Example python script for authenticating to Lync and creating an application endpoint that lists all of a persons contacts. Python example for what's described here https://ucwa.lync.com/documentation/keytasks-createapplication

lync-sample1.py

import requests
import json
from urlparse import urlparse

sip_domain = "SIP_DOMAIN.COM"
username = "USERNAME@SIP_DOMAIN.COM"
password = "YOUR_LYNC_PASSWORD"

def extractAuthURL(str):
    start = str.find('MsRtcOAuth');
    q1 = str.find('"',start);
    q2 = str.find('"',q1+1);
    if q1 == -1 or q2 == -1:
        raise Exception("cannot find auth string")
    return str[q1+1:q2]
#
# Lookup discoverry URL to determine user/auth url, hardcoded to internal. change to lyncdiscover for external users
#    
discover_url = "https://lyncdiscoverinternal.{0}/".format(sip_domain)
print "--1. GET: {0}".format(discover_url);
r1 = requests.get(discover_url)
print "--Response Code: {0}".format(r1.status_code)
j = r1.json();
user_url = j['_links']['user']['href']

#
# ping the user url, expect a 401/address of oath server
#
print "--2. GET: {0}".format(user_url);
r2 = requests.get(user_url);
print "--Response Code: {0}".format(r2.status_code)
auth_url = extractAuthURL(r2.headers['www-authenticate'])

#
# send auth request, expect 200/authentication token
#
r3_data = {'grant_type':'password', 'username':username,'password':password}
print "--3. POST: {0}".format(auth_url)
r3 = requests.post(auth_url,data=r3_data)
print "--Response Code: {0}".format(r3.status_code)
access_token = r3.json()

#
# resend user request w/ oath headers, look for applications url
#
auth_headers = {'Authorization':"{0} {1}".format(access_token['token_type'],access_token['access_token'])}
print "--4. GET: {0}".format(user_url)
r4 = requests.get(user_url,headers=auth_headers)
print "--Response Code: {0}".format(r4.status_code)

#
# create an application endpoint, takes a json query w/ app identifier and appropriate content type
#
application_data = {'culture':'en-us','endpointId':'1235637','userAgent':'pythonApp/1.0 (CritterOS)'}
applications_url=r4.json()['_links']['applications']['href']
print "--5. GET: {0}".format(applications_url)
r5_headers = {'content-type': 'application/json'}
r5_headers.update(auth_headers)
r5 = requests.post(applications_url,headers=r5_headers,data=json.dumps(application_data))
print "--Response Code: {0}".format(r5.status_code)
apps = r5.json()
#print json.dumps(r5.json(),indent=4)
up = urlparse(applications_url)
application_base = "{0}://{1}".format(up.scheme,up.netloc)

#
# invoke a plain GET to the myContacts url we found above. 
#
r6_url = application_base + apps['_embedded']['people']['_links']['myContacts']['href']
print "--6. GET: {0}".format(r6_url)
r6 = requests.get(r6_url,headers=auth_headers)
print "--Response Code: {0}".format(r6.status_code)
#print json.dumps(r6.json(),indent=4)
for contact in r6.json()['_embedded']['contact']:
    print "Name " + contact['name']

This doesn't work anymore. It looks like you now need to be a registered consumer app to do any authentication, passing secret and key in r3_data.
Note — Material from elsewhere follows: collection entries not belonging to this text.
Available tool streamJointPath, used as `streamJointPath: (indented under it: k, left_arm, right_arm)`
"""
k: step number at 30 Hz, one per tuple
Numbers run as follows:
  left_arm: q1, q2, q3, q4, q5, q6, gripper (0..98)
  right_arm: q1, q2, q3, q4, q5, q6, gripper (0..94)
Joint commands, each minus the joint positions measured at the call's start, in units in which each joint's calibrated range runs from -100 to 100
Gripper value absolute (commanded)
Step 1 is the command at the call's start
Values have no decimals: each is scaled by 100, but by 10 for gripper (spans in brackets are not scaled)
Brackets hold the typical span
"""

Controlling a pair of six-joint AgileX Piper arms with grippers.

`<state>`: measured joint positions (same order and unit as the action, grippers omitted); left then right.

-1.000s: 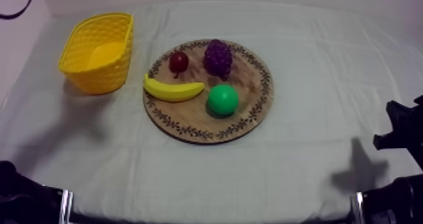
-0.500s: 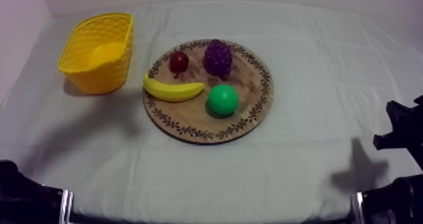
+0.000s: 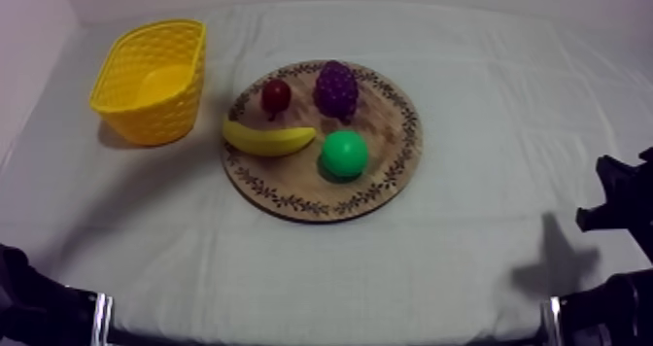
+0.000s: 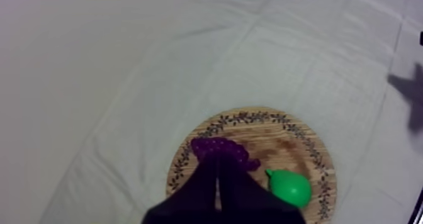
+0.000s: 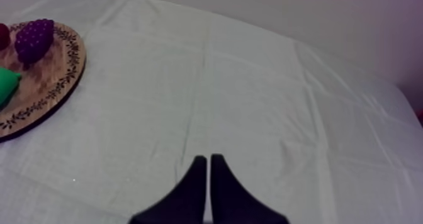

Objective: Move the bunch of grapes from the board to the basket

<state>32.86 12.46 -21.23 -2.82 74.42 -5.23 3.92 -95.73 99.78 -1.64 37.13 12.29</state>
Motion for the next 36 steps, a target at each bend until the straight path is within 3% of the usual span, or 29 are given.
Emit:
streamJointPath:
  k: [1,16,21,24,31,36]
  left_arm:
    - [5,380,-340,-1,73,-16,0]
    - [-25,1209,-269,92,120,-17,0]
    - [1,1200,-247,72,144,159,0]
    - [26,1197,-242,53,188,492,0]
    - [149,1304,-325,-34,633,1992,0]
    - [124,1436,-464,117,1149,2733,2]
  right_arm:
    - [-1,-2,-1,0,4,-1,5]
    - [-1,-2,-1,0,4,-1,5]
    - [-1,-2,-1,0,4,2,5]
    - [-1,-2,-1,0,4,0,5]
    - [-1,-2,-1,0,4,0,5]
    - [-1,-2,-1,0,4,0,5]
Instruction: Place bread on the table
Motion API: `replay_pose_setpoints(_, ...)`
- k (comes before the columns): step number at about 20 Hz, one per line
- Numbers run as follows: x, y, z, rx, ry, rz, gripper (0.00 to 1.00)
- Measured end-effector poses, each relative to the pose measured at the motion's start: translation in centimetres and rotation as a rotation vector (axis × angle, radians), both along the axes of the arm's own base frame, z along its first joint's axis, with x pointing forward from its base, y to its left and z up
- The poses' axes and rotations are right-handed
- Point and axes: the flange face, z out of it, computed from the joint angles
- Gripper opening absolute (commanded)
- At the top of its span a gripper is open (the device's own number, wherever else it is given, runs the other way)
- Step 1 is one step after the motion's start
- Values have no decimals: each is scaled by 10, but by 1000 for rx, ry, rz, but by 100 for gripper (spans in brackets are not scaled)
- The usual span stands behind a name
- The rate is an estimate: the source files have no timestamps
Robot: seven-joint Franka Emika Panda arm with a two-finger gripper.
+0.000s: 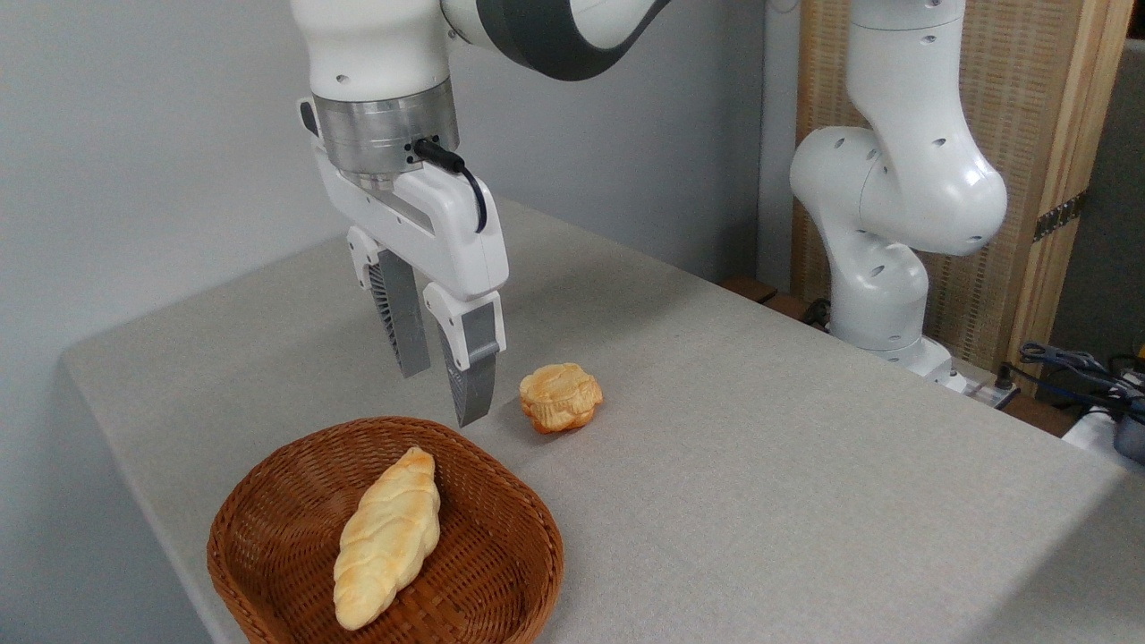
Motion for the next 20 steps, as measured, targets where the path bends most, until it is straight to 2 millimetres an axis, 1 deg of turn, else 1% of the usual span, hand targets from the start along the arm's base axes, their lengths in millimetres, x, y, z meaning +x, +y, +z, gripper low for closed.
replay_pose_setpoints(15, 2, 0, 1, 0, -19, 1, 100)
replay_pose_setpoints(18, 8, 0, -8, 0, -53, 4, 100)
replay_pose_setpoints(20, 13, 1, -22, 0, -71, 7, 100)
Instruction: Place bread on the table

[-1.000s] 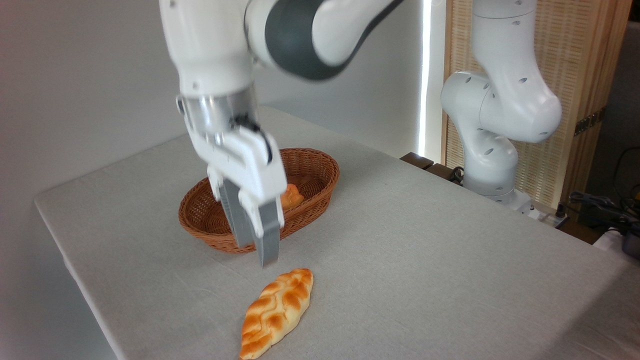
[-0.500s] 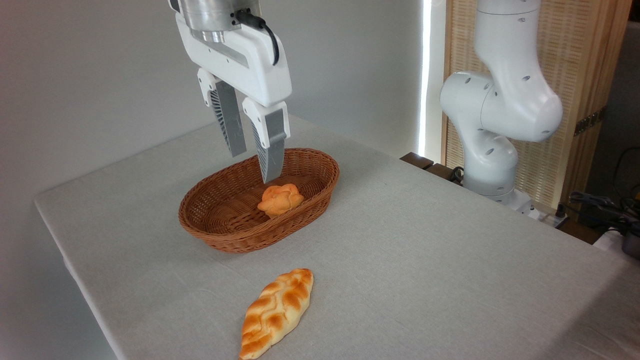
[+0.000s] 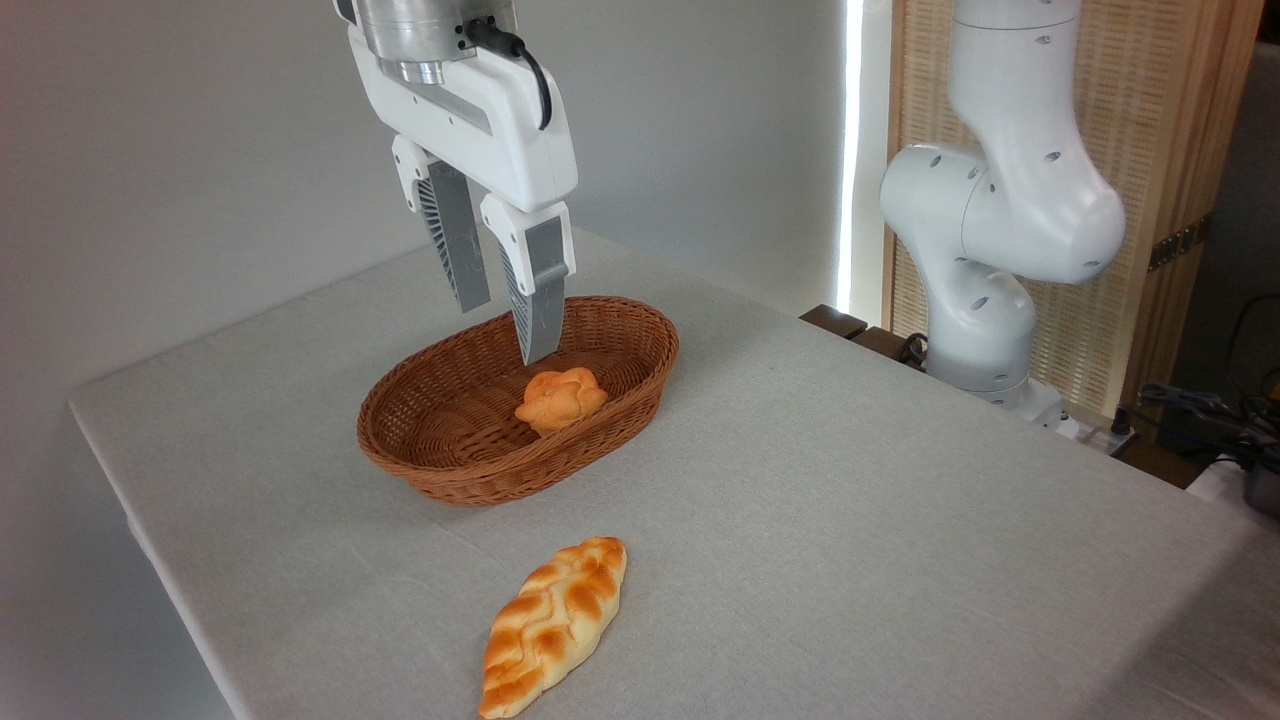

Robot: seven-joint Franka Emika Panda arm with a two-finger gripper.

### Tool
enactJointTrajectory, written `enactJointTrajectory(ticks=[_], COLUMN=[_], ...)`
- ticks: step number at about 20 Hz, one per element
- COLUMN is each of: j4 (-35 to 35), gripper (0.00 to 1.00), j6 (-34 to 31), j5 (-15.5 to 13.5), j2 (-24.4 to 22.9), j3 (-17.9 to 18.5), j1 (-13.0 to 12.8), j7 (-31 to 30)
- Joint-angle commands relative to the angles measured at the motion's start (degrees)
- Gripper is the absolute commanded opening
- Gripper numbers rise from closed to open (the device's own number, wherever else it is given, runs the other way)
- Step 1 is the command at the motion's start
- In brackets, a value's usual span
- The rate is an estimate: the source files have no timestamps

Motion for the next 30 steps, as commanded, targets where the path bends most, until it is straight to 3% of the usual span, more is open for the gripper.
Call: enactJointTrajectory(ticks=[1,22,30], j4=[0.3,0.3,-2.0], gripper=[1.00,1.00,1.00], j6=[-0.4,-0.4,4.0], j5=[0.2,0.2,0.1], j2=[0.0,0.0,-1.5], j3=[0.0,0.2,0.3], j1=[0.4,0.4,0.3], j7=[0.4,0.5,0.4])
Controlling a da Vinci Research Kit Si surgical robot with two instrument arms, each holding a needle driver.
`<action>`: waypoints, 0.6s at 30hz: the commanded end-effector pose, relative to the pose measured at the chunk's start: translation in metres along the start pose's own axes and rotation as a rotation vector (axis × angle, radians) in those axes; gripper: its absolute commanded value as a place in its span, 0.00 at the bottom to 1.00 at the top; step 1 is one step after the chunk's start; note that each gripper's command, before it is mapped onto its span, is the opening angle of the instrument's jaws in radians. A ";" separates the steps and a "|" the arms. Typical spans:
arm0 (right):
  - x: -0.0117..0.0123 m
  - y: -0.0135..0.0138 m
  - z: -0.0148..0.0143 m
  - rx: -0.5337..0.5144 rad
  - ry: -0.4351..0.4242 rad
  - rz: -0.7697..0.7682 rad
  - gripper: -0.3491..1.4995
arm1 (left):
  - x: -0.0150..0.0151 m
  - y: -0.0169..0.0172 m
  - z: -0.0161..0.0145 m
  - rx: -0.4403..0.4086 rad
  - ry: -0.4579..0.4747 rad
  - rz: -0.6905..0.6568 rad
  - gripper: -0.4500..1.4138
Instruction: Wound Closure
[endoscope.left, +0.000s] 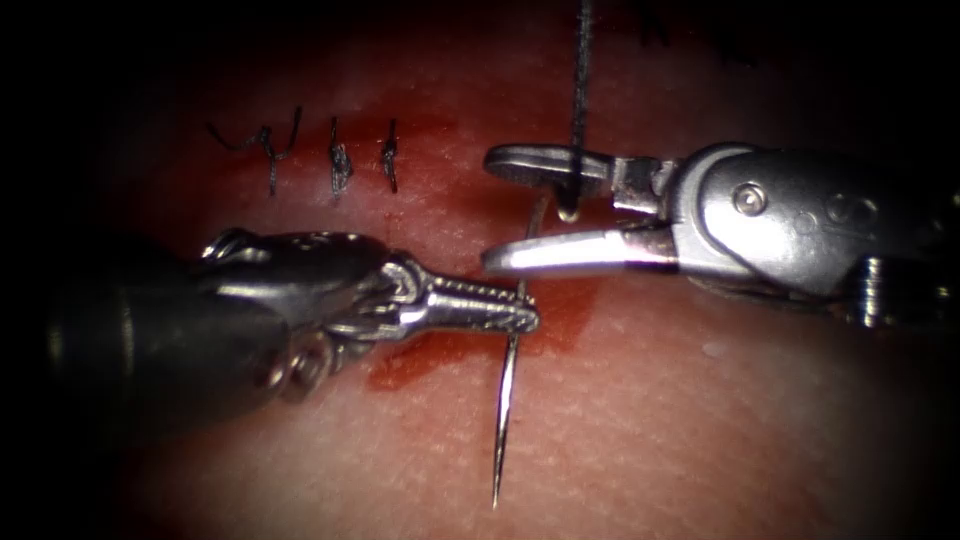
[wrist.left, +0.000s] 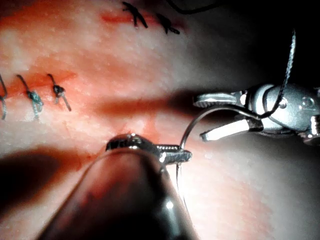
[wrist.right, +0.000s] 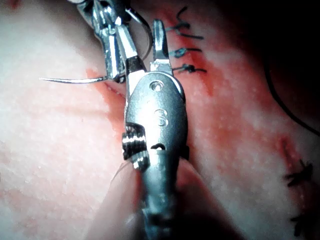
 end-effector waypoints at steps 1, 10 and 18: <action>-0.0006 -0.0002 0.0008 0.002 0.001 0.005 0.63 | -0.0004 -0.0005 0.0006 -0.003 -0.001 0.001 0.00; -0.0010 0.0000 0.0011 -0.004 -0.002 0.019 0.61 | -0.0009 -0.0001 0.0006 -0.006 -0.005 0.002 0.00; -0.0011 0.0001 0.0017 -0.022 -0.004 0.036 0.49 | -0.0009 0.0000 0.0007 -0.011 -0.008 0.015 0.00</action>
Really useful script, thanks.
It worked well for me.
I changed it to use Lyncdiscover, rather than Lyncdiscoverinternal.

The new URL (see header) is: https://ucwa.skype.com/documentation/keytasks-createapplication.

While creating an application endpoint, I am getting status code 500 Internal server error. I have tried multiple approaches but everytime i am getting the same error. Please help here.
I am logging with a normal user's username and password. Do I need a tenant credentials for this?